Juvenile vaginitis/cystitis is commonly observed in prepubertal dogs and bitches and is usually nonpathogenic once diagnosed and treated. Urinary incontinence in old dogs is often associated with a low-grade cystitis.
Bacteria are normally found in the dog lower urinary system, especially associated with cystitis. In order of importance, they include:
- Escherichia coli
- Klebsiella spp
- Proteus mirabilis
- Pseudomonas aeruginosa
- Haemophilus spp
- Streptococcus spp - α-haemolytic
- Corynebacterium urealyticum
- Alcaligenes faecalis
- Bacteroides spp
- Pasteurella spp
- Citrobacter spp
- Enterococcus spp
- Providencia stuartii
A diagnosis of cystitis in dogs is based on urine bacterial culturing, urinalysis including sedimentation assessment and clinical symptoms such as dysuria, hematuria, and pollakiuria.

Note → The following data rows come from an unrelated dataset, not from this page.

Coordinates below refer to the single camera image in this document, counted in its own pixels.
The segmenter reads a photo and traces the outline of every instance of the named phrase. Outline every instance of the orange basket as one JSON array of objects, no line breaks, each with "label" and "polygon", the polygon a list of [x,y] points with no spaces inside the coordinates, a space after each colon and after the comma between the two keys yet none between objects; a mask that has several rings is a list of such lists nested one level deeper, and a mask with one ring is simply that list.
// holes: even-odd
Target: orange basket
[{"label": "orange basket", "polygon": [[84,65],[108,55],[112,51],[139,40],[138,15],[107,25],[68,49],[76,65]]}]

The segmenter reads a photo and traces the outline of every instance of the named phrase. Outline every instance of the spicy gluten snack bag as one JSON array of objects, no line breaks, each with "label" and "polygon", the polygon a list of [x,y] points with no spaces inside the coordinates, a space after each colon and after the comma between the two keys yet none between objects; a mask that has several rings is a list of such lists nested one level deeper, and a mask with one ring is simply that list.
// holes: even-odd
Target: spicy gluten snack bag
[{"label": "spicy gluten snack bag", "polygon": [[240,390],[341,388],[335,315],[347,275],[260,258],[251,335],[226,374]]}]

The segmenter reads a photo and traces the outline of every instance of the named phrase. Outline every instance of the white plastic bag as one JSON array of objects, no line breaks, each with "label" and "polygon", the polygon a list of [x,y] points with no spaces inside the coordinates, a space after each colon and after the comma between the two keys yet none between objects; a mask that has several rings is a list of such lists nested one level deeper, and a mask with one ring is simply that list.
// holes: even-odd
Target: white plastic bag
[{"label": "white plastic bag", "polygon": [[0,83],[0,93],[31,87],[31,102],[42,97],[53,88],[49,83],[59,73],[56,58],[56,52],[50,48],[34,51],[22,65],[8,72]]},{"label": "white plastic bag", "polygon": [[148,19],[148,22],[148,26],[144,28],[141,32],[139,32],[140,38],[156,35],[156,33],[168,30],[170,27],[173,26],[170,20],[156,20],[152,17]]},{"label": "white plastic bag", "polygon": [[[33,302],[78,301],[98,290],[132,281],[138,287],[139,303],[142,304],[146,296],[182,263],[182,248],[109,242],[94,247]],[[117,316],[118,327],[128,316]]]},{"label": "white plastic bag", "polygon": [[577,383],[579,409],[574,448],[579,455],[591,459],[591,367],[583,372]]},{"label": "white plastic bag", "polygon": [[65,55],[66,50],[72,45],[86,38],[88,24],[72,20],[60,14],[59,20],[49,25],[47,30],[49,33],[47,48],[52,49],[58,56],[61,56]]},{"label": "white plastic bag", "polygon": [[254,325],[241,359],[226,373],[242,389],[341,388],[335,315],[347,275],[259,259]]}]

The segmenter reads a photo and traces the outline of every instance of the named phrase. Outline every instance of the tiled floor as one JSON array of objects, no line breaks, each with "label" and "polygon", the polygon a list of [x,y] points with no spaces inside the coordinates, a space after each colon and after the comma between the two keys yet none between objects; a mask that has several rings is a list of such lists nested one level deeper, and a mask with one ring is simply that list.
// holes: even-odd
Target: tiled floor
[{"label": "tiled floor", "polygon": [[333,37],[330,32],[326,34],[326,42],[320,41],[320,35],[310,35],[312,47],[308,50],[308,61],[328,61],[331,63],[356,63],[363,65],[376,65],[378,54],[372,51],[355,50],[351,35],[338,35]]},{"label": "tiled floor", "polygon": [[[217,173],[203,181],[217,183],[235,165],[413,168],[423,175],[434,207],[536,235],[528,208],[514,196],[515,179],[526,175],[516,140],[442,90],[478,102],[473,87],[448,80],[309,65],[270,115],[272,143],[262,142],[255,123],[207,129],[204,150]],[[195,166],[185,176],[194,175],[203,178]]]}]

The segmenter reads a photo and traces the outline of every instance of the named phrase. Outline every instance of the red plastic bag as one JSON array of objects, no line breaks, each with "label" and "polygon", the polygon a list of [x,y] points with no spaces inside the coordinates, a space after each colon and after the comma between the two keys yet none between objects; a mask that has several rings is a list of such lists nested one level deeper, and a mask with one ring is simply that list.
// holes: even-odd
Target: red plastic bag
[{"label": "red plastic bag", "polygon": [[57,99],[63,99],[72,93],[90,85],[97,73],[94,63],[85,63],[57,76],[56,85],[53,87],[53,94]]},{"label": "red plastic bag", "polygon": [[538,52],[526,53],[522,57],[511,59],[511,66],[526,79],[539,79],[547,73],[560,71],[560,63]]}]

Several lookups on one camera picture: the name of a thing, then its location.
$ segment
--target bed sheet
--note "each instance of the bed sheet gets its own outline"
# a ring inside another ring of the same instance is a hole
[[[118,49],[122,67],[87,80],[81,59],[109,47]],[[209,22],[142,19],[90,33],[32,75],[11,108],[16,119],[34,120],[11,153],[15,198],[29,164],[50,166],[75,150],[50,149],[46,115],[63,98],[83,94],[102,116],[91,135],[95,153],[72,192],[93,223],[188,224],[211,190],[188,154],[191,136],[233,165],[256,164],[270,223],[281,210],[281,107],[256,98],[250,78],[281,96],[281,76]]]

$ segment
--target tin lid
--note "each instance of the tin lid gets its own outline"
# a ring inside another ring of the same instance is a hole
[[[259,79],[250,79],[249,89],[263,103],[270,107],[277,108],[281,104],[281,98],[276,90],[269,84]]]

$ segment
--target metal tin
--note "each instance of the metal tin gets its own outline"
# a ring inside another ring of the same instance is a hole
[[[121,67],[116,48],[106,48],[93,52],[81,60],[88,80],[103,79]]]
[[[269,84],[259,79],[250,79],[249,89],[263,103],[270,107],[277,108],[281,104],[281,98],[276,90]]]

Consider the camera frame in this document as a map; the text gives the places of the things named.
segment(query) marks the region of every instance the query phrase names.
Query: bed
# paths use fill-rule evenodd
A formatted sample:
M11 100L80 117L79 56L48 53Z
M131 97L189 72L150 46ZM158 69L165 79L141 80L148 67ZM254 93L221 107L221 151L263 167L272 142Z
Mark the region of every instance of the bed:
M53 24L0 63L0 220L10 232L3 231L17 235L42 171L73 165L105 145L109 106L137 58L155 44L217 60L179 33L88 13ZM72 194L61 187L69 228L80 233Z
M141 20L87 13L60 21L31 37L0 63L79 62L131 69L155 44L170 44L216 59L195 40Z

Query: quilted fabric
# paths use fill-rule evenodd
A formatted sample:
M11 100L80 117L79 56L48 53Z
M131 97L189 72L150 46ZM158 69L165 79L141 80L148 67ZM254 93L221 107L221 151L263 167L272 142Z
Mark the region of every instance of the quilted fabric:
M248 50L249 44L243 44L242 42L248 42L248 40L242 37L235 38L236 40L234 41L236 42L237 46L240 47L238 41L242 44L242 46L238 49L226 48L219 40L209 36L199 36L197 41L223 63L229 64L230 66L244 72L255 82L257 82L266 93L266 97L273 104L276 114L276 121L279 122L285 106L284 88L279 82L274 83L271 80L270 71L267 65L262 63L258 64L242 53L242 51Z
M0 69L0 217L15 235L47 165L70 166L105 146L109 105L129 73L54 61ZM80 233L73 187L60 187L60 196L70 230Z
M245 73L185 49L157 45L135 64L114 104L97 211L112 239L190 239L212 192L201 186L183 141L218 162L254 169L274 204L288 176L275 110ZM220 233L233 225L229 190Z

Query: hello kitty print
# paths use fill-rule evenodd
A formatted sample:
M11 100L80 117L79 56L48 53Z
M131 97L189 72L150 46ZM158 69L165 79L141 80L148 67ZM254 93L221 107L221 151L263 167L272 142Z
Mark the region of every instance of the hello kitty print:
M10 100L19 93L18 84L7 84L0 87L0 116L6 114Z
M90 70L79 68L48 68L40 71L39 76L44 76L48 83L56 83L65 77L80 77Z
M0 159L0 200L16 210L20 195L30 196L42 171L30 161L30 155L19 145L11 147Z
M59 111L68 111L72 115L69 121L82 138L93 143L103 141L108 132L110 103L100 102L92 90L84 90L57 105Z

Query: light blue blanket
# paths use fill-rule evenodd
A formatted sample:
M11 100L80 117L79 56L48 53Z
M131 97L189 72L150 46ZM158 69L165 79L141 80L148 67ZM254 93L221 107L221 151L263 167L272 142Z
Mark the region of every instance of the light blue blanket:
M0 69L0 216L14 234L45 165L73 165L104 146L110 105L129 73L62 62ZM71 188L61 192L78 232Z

Although the presence of WBCs greater than five cells per high power field (HPF) (×400) and detection of bacteria in urine are indicative of infection, urine culturing is the gold standard for confirming cases of bacterial cystitis. However, failure to detect bacteria in urine sediment does not rule out urinary tract infection. The results of urine culturing can be negative when antibiotic therapy has been initiated prior to urine collection or if handling of the urine sample during collection, preservation, or transportation is inadequate.
For treating bacterial cystitis in veterinary medicine, assessment of the medical history, clinical signs, serial urinalysis, and urine culturing are the best methods for monitoring the infection and determining whether to continue treatment.
Broad-spectrum antimicrobials are usually indicated, with antimicrobials that have a high urianry excretion such as amoxycillin/clavulanate and cephalexins.